Die CDU, will sie ihre Macht erhalten, muss nun zum zweiten Mal binnen reichlich zwei Jahren mit einem Partner verhandeln, der alle Trümpfe in der Hand hat. Für Jamaika musste sie gegenüber den Grünen schmerzhafte Zugeständnisse machen. Das dürfte bei der SPD entsprechende Erwartungen wecken. Kramp-Karrenbauer wird unter CDU-Anhängern durch ihren riskanten Schritt zwar an Ansehen gewonnen haben. Immerhin hat sie sich handlungsfähig gezeigt. Inhaltlich konnte sie aber in dem guten halben Jahr seit ihrem Machtantritt in Partei und Regierung als Nachfolgerin von Peter Müller noch keine Akzente setzen. Der Raum für Zugeständnisse an die SPD ist damit extrem eng. Knackpunkte sind aus Sicht führender SPD-Leute die Sozial-, Arbeitsmarkt- und Bildungspolitik.

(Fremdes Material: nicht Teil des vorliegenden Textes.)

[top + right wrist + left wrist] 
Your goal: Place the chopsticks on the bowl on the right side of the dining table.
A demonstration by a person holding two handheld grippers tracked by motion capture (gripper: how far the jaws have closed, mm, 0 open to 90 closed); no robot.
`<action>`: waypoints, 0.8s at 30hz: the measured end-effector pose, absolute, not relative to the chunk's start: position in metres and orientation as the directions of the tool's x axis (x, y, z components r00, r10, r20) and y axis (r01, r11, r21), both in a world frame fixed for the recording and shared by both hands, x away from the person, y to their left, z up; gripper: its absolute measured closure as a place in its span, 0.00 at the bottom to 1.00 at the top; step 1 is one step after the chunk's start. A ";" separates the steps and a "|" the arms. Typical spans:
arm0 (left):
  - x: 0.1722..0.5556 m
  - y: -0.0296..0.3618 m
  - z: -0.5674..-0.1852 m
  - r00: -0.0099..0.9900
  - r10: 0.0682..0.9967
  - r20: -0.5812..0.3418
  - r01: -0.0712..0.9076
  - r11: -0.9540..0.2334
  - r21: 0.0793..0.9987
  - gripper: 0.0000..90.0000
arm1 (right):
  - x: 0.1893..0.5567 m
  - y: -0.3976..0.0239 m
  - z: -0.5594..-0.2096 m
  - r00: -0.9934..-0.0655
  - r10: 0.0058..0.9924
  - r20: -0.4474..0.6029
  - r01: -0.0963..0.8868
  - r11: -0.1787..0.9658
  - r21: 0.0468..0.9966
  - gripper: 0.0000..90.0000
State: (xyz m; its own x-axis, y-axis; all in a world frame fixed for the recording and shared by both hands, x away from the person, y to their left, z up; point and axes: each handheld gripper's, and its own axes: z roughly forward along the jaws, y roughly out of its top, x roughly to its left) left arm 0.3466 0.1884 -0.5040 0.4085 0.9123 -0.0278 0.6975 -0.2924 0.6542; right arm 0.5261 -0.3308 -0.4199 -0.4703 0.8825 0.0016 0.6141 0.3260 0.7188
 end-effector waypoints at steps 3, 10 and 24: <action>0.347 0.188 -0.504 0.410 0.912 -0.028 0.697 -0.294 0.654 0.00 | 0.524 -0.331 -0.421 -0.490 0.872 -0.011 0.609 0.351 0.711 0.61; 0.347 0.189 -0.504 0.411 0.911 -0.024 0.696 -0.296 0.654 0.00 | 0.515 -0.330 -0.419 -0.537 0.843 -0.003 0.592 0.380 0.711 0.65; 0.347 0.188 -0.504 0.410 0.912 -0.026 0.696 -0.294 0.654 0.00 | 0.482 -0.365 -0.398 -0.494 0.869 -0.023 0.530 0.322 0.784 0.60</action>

Für Homburger eine Unverschämtheit

Viel Platz also für Sollbruchstellen. Und damit doch für den Weg zu Neuwahlen? Die fordert insbesondere Oskar Lafontaine. Der SPD dürfte es »schwerfallen« zu erklären, wieso ausgerechnet ein Neuanfang mit dieser CDU möglich sein solle, so der Chef der Linksfraktion. Ähnlich äußerte sich die Parteivorsitzende Gesine Lötzsch. Die SPD müsse sich entscheiden, ob sie weiter in »die personell und konzeptionell ausgebrannte CDU investiert oder einen Neuanfang wagt«.

Die bisherigen Koalitionspartner FDP und Grüne waren von der Mitteilung über das Ende ihrer Zusammenarbeit gleichermaßen überrascht worden. FDP-Landeschef Oliver Luksic erreichte die Nachricht im Kreißsaal, wo seine Ehefrau Katharina eine Tochter zur Welt brachte. Die Reaktionen der Liberalen sind heftig. Dass Kramp-Karrenbauer der FDP ausgerechnet an dem Tag den Stuhl vor die Tür setzte, als Philipp Rösler beim Dreikönigstreffen die Notwendigkeit einer Regierungsbeteiligung erklärte, bezeichnete Parteivize Birgit Homburger als »Unverschämtheit«. Dennoch erwartet Lafontaine Debatten eher bei den Grünen. Die Koalition mit der CDU sei nach Hamburg nun schon zum zweiten Mal gescheitert. Der überrumpelte Grünen-Chef Hubert Ulrich hält nun Neuwahlen für »angebracht«.

Allein den Karnevalisten sprach die Regierungschefin am Sonntag Trost und Mut zu. »Diese Session wird spannend wie nie zuvor«. Unter großem Applaus entschuldigte sie sich, »dass der eine oder andere seine Büttenrede jetzt umschreiben muss«.